Databases of electronic abstracts provide a wealth of information for studies about covered topics, collaborative works, or short-term evolution trends.
In this paper, we report a study of a subset of the ADS database (Astrophysics Data System) of astronomy abstracts, restricted to 6190 articles for which at least one of the authors is affiliated to French institution, in the range 1987 to 1996.
In a next step, Tétralogie is used for analysing evolutionary trends. For that, some data analysis mining functions, such as the Principal Component Analysis or classifications methods, are used to discover the most significant combinations of keywords, clusters of similar papers or outliers presenting extreme characteristics in the analysis.
In addition to allowing us to discover global dependencies between the document contents, the applied methods allow one to discover features on the short-term evolution of topics along the years covered by the dataset: what are the growing fields, the emerging centres of interest, and those which gradually become ``out of fashion".
In a similar way, it allows one to discover the evolution of the collaboration between the several teams involved in projects during the covered period.

1. Introduction

More and more information is available in electronic form so that information seeking is a crucial task. At the same time, the increase in importance, range and volume of the information makes information seeking a more and more complex task. Sophisticated information retrieval systems (IRS) have to be designed in order to answer a wide range of users' needs. When dealing with textual information, information retrieval technology can be used to retrieve documents according to a user's query expressed in natural-like language form (see Salton & McGill 1983). Most of the systems based on that technology present the search results to the users in the form of a ranked list of documents.

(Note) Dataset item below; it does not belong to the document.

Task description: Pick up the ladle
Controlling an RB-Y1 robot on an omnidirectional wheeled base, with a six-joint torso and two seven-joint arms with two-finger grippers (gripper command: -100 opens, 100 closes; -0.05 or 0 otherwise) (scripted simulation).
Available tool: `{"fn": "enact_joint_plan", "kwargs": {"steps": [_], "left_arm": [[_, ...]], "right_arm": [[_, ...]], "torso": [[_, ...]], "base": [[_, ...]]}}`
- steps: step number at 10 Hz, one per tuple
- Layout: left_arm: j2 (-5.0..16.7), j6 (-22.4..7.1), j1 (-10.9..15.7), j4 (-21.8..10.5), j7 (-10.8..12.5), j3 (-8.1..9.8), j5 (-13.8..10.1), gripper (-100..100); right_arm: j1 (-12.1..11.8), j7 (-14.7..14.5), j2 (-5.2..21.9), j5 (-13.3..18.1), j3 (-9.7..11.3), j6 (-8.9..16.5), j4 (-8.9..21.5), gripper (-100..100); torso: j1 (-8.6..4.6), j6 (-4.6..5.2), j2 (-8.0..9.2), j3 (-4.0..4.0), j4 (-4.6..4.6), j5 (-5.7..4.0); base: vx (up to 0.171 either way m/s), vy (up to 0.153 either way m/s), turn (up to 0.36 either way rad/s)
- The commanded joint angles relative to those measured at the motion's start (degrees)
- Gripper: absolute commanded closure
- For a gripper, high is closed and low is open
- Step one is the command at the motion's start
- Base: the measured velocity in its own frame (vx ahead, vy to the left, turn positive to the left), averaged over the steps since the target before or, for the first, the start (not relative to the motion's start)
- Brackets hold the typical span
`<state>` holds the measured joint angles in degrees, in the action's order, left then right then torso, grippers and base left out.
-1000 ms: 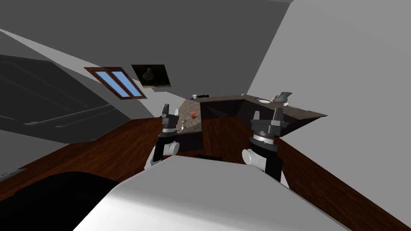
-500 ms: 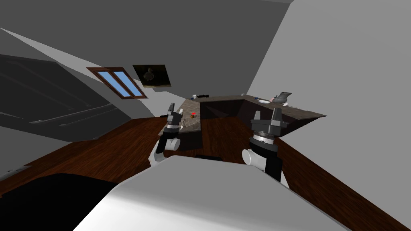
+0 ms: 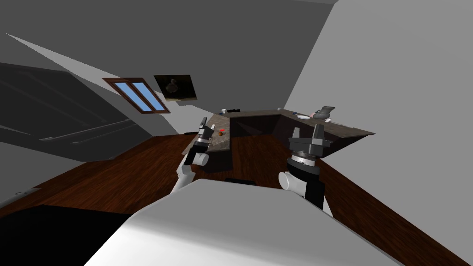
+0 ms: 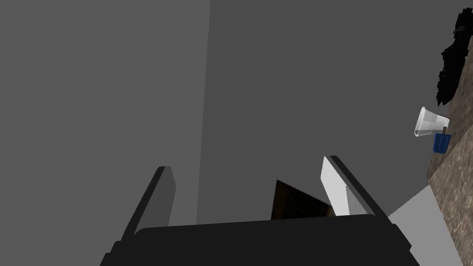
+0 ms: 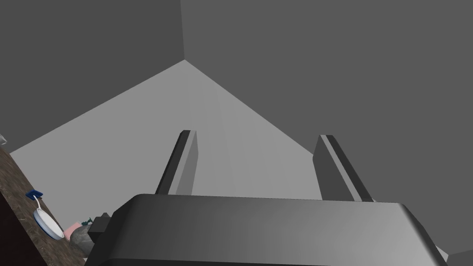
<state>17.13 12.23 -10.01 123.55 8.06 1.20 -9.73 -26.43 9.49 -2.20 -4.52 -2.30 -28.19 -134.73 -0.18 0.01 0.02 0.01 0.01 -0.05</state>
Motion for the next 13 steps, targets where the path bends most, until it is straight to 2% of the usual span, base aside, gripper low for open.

In any case, when querying large sets of information, a document list provided as a result can be of limited value for the user: even ranked in a probable relevance order, the retrieved documents are generally too numerous so that it is too time-consuming for the user to fully exploit them. It would be much more useful for him to be first provided with overviews of the retrieved information or with some patterns induced from the information. For that, efficient information summarization techniques have to be applied in addition to efficient interfaces to display the results.

In this paper, we present new ways to display the retrieved documents to users. The main goal is to allow them to discover strategic but hidden information from the raw documents without having to read them. The system mines the retrieved documents and provides the user with graphical views of the correlations that have been discovered between the documents themselves or between some of their components (authors, topics, author affiliation, etc.), possibly as a function of time. The system developed, named Tétralogie (see Chrisment et al. 1997), has been applied to a sample of astronomical literature. Two complementary studies have been realized: one provides a global analysis of the set of documents whereas the second one provides a deep analysis of a sub-domain.

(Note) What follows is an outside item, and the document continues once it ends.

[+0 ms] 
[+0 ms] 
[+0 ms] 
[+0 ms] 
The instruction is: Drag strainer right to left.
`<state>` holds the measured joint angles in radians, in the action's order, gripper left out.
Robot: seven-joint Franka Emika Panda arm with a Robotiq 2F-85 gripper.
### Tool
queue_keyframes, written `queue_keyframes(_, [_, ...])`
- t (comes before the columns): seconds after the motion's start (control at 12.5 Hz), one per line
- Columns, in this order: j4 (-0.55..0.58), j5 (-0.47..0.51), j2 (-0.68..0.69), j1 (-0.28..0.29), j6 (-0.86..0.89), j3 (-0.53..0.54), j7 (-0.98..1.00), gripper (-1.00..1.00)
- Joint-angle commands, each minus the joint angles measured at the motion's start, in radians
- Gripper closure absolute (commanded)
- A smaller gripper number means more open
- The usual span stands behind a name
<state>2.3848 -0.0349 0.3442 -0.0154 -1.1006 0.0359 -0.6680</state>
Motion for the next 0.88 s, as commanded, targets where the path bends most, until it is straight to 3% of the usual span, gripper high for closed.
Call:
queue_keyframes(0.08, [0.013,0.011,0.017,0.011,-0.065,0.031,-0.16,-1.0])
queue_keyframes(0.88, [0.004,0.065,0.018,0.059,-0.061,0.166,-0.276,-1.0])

The first task is to select the documents on which the mining has to be done. It is achieved by querying any IRS or any dedicated server. The next step consists in mining this selected information in order to discover unknown but useful patterns.

In the next section we present the way Tétralogie achieves these tasks. Then we present the results obtained when mining a sample of documents from astronomical literature.

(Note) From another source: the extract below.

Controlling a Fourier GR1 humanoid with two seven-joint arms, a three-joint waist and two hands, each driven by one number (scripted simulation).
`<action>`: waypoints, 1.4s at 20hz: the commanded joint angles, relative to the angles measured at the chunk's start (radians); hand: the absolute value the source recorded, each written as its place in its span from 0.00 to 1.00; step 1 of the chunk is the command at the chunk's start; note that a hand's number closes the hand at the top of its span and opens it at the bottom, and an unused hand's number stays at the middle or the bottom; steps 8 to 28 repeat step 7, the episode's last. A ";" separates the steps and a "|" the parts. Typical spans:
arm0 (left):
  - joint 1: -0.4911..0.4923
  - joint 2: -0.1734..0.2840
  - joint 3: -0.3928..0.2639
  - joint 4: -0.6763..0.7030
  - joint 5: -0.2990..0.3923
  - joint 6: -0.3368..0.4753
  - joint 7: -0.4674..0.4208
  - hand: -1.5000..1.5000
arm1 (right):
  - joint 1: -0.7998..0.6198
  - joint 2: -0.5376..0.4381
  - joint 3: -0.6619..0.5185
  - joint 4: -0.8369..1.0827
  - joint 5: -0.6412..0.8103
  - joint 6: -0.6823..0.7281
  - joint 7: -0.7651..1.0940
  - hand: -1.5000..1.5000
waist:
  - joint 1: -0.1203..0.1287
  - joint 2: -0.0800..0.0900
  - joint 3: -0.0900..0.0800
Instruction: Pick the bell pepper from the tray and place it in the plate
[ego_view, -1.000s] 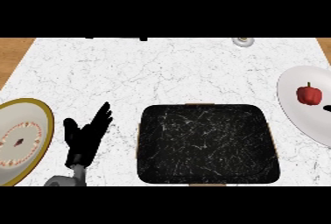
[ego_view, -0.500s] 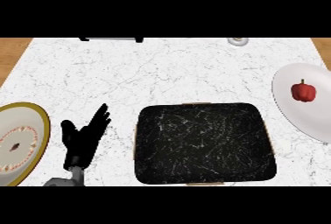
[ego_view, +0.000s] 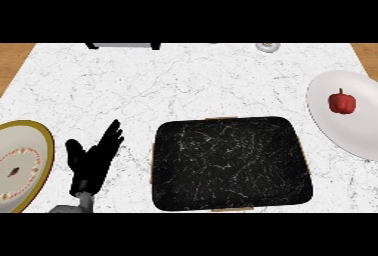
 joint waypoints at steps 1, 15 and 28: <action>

2. Knowledge Discovery Steps using the Tétralogie System

Tétralogie is a knowledge discovery system from textual information sets. Its main goal is to allow a user to answer questions such as: what are the specificities of a domain? Who are the main researchers from a domain and what are their relationships, how do those relationships evolve with time, etc. It makes it possible to discover correlations that exist between the document features.

To achieve that, a series of complementary processes are used.

2.1. Information extraction

This task is used to extract some relevant elements from the raw information (authors names, authors affiliations, publication dates, topics, ...) in order to analyse them. Information extraction in Tétralogie is based on the tags used in the documents. For example, INSPEC provides, among others, AUTHORS and JOURNAL tags that can be used; SGML documents have relevant tags as well. In addition, Tétralogie provides an efficient phrase extraction module that allows to extract terms from full text components such as the document title, the abstract or the document itself. To summarize, this step provides several semantic document representations (according to their authors, keywords, etc.).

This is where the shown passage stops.